# [TASK REQUIREMENTS]
Lines from the entries below that hold "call" form the answer; copy all of them.

(Stored records)
---+---

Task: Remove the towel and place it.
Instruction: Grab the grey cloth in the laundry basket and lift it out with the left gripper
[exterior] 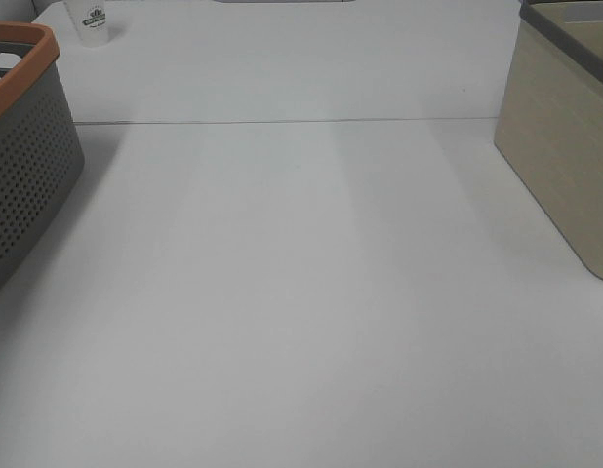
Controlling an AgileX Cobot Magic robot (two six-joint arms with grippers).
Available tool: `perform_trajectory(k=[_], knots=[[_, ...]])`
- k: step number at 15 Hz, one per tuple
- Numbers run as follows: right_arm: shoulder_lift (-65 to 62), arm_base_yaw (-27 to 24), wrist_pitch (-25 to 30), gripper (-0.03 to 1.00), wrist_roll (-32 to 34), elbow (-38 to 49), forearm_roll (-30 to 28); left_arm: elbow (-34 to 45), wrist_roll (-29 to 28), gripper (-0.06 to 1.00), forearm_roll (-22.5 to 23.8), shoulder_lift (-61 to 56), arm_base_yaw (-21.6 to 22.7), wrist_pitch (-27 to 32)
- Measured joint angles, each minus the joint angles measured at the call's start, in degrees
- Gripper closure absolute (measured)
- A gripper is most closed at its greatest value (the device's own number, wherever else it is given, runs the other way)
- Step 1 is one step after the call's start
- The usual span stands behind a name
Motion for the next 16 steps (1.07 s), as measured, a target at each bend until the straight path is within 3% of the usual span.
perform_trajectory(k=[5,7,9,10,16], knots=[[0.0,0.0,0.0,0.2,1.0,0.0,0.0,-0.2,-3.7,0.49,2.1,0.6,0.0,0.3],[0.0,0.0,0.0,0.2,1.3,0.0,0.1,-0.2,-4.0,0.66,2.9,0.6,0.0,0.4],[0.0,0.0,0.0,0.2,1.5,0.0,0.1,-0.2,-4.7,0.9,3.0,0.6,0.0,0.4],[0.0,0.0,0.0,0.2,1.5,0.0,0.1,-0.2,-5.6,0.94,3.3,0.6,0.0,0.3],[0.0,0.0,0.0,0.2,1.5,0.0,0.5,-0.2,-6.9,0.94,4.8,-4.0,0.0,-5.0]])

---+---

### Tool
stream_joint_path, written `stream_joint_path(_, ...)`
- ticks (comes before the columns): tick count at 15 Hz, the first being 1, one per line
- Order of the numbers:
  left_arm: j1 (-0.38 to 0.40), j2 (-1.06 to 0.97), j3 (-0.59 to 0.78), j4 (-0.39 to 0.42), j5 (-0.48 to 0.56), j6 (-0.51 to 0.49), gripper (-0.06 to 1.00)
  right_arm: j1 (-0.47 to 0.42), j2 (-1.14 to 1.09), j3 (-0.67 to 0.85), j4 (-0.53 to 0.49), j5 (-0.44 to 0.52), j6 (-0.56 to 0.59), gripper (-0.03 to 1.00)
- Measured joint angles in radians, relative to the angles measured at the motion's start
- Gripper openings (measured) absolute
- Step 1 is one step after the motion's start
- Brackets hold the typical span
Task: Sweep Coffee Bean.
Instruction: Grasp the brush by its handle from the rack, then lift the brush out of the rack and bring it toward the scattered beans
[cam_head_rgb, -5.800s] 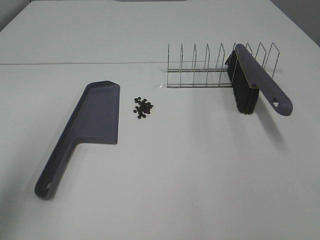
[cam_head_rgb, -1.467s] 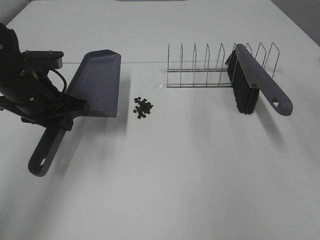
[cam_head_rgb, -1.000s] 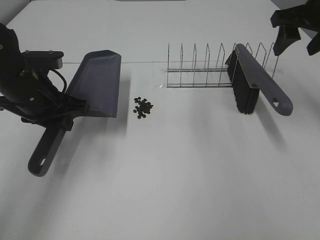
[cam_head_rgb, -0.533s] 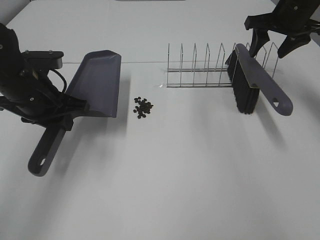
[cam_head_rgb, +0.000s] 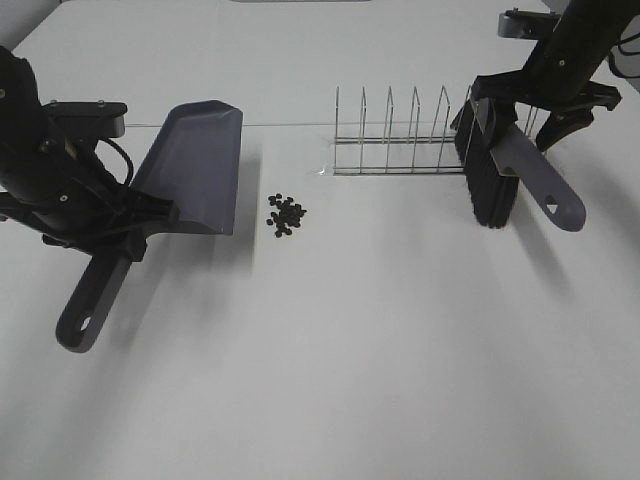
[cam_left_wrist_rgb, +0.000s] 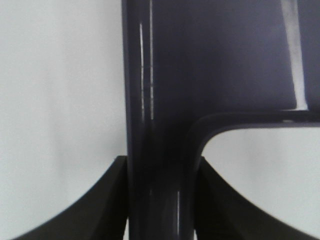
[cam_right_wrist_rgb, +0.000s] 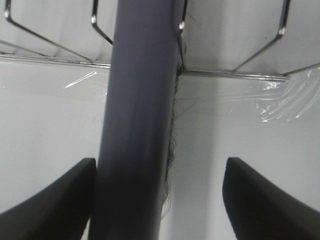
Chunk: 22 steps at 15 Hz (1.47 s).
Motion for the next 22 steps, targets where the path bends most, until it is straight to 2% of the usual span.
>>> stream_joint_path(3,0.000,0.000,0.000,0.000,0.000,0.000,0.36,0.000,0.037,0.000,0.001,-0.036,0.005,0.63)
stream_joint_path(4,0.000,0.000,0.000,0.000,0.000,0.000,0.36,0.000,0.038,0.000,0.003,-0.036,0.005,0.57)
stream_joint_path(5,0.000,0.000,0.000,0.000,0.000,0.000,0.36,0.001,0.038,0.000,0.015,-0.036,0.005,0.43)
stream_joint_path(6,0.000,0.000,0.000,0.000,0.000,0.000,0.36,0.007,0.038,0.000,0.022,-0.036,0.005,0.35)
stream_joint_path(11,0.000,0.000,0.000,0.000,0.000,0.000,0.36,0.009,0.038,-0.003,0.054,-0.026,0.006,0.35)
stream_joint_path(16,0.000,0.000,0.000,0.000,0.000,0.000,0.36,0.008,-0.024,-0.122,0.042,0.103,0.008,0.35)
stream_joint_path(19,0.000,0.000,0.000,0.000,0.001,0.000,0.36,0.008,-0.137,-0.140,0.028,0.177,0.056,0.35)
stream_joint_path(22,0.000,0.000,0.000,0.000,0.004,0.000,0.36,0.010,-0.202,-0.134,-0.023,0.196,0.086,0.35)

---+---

# [SOLUTION BELOW]
- Measured joint angles, each minus the joint angles measured at the call's start, in degrees
- Step 1 is one step after the call's start

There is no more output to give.